Question 2 (25 points)

 

Complete the definition of method Cellular below.  Sample output might be:

 

1 1 0 1 0 0 1

0 1 1 0 0 0 1

1 1 1 0 1 0 0

1 0 1 1 0 0 0

etc.

 

// Given the initial state of a 1-D cellular automaton A containing

// just 0's and 1's, simulate A indefinitely according to the rule:

 

// Each cell remains unchanged unless its two neighbors are equal,

// in which case the cell changes to the opposite binary value (i.e.,

// 0->1, 1->0 ).

 

// Note that A[ 0 ] and A[ A.length - 1 ] are considered neighbors.  Output

// the initial state of A, and all subsequent states.

 

static void Cellular( int[]  A )

{

int n = A.length;

int[] B = new int[ n ];

while ( true )

{

   for( int i = 0; i < n; i ++ )

   {

   System.out.print( A[ i ] + " " );

    if ( A[ (n - 1 + i)%n ] == A[ (i + 1)% n ] )

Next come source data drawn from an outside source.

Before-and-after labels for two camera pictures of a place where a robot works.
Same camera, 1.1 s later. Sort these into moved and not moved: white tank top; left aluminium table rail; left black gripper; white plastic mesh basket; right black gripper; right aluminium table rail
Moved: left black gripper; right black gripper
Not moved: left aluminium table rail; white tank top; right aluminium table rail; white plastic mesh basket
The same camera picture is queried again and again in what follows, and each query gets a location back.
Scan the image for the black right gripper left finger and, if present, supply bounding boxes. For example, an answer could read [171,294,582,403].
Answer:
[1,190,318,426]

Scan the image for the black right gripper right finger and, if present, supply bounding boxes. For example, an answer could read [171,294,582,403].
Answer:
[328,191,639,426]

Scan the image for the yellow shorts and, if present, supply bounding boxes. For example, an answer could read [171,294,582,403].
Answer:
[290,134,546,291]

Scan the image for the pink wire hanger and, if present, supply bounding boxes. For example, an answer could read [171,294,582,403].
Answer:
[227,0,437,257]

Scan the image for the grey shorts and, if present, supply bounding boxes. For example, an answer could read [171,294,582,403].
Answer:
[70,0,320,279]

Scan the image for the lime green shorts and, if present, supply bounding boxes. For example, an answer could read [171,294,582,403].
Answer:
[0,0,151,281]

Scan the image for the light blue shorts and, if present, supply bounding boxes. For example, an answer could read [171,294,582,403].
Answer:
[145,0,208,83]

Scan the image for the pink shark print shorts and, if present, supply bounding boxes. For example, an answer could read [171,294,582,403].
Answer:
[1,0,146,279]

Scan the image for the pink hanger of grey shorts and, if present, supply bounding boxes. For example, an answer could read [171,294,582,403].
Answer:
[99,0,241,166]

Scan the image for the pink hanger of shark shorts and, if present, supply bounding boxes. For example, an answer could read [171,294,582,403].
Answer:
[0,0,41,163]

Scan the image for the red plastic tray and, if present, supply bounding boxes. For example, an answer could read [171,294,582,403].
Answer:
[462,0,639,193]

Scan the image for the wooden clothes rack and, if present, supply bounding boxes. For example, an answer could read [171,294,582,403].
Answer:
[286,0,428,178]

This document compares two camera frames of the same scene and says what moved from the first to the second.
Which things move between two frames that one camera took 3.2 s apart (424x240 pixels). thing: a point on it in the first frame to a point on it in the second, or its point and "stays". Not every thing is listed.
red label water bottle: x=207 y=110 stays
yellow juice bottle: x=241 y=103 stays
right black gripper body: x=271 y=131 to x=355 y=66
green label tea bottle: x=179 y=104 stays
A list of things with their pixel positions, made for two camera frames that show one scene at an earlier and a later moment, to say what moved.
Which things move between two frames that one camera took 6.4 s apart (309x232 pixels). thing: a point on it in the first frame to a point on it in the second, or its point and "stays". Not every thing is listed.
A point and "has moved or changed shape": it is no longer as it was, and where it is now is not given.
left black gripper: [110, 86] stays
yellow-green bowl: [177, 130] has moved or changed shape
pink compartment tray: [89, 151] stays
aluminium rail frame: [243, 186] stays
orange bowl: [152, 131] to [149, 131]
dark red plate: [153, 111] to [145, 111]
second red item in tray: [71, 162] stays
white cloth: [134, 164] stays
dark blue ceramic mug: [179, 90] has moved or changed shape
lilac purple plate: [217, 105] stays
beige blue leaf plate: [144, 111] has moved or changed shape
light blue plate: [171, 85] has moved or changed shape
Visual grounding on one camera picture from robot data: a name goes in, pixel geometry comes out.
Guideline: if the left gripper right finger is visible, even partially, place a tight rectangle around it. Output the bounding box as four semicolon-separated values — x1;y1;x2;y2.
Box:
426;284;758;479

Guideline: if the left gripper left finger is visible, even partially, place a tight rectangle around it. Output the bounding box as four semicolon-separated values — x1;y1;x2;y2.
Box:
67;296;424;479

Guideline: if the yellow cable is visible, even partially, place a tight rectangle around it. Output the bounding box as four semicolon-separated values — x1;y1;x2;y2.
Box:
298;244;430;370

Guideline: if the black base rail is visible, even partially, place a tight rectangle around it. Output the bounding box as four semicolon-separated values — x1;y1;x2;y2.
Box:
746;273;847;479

     B[ i ] = ( A[ i ] + 1 )%2;

    else

     B[ i ] = A[ i ];

   }

System.out.println();

   A = B;

   B = new int[ n ];

}

}

 

Comments

A careful construction can make work easy.  The easiest solution comes from using the modulo function to inspect nearest neighbors; without using the function, more care is required to identify and correctly handle the end cases.  This approach not only takes up valuable examination time, but is far more prone to error.  Students who avoided modular arithmetic should study the solution as it avoids the necessity of having to consider cases.  Note too how modular arithmetic was again used to add a briskness to the solution by cleverly "flipping" the value of B without the use of an if-else construct.